- _YOUR ASSIGNMENT_: Give back exactly the lines of the data below, starting with the line that has "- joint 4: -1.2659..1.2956" and going on through the line that has "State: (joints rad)".
---+---
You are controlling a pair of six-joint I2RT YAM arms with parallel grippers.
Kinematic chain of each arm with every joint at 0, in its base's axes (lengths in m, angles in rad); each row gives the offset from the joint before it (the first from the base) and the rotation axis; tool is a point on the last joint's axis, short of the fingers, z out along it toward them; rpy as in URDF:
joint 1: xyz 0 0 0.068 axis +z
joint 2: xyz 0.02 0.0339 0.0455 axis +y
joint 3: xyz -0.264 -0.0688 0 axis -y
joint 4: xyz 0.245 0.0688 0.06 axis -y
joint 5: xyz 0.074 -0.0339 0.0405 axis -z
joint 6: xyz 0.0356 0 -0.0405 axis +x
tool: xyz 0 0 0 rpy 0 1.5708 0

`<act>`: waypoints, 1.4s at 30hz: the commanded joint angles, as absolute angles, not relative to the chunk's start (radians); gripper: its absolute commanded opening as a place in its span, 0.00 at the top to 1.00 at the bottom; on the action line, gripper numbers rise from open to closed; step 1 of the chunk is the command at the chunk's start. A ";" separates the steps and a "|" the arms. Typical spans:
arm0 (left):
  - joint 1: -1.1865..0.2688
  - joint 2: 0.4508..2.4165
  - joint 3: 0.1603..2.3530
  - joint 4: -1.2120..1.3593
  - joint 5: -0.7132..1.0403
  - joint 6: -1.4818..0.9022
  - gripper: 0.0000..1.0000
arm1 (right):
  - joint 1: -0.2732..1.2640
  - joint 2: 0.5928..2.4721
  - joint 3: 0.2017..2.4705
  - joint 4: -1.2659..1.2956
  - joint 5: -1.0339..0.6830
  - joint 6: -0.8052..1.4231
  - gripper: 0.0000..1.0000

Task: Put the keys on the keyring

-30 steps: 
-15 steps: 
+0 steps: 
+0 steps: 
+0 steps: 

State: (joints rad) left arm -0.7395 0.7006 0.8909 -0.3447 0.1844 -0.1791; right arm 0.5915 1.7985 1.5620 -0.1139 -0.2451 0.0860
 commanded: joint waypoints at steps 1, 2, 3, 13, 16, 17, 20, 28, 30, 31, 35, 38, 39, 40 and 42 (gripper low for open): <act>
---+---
- _RESPONSE_:
  - joint 4: -1.2659..1.2956
  - joint 5: -1.0339..0.6830
  - joint 6: -0.8052..1.4231
  - gripper: 0.0000..1.0000

Task: Put the keys on the keyring

-30 steps: 
-15 steps: 
+0 steps: 
+0 steps: 
+0 steps: 

State: (joints rad) left arm -0.7395 0.7006 0.8909 -0.3447 0.1844 -0.1791; right arm 0.5915 1.7985 1.5620 -0.1139 -0.2451 0.0860

No other output is expected for this exercise.